- _What the task requires_
The lines below that include the word "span" are to be reported.

START Recorded data

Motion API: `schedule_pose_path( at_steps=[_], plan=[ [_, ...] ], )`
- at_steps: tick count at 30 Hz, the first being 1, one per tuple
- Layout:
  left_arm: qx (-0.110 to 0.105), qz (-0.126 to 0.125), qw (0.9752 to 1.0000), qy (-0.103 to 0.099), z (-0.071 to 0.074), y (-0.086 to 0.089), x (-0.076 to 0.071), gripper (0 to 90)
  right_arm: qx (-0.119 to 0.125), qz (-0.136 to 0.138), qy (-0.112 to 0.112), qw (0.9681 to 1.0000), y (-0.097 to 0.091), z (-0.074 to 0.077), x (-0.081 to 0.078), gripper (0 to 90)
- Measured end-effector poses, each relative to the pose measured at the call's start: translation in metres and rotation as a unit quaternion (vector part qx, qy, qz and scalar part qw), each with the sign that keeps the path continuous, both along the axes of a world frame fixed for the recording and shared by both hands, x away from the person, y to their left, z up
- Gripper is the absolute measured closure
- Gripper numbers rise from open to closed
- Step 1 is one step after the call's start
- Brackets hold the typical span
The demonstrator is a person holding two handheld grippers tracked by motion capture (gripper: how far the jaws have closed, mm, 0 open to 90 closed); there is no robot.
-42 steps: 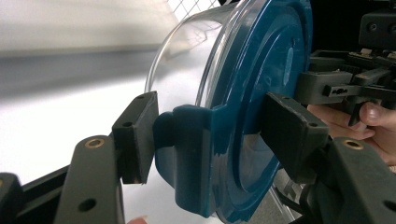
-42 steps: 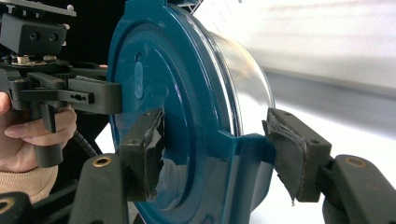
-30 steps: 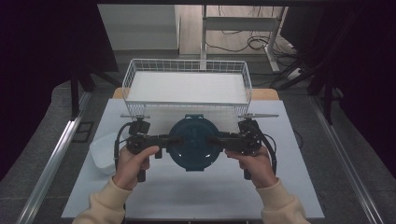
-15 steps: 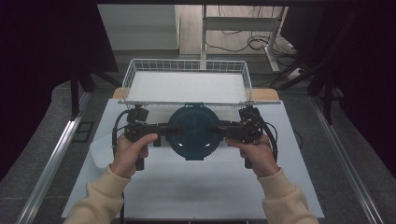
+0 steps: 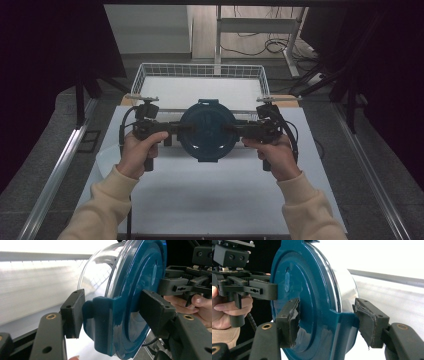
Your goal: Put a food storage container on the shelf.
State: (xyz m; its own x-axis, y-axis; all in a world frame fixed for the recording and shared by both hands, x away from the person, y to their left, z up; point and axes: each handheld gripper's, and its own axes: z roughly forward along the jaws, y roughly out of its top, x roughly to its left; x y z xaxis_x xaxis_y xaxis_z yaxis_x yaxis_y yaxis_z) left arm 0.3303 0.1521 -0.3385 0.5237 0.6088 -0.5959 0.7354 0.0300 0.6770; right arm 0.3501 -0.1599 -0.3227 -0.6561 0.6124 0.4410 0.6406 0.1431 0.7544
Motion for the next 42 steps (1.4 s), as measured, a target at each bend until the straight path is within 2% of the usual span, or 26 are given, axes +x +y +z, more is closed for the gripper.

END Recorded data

- _Output for this task_
- Brackets hold the typical span
Motion for the next 42 steps (1.4 s), as measured, a target at each bend until the straight path is within 2% of the usual span, or 26 are given, axes +x +y +z, more is closed for the gripper.

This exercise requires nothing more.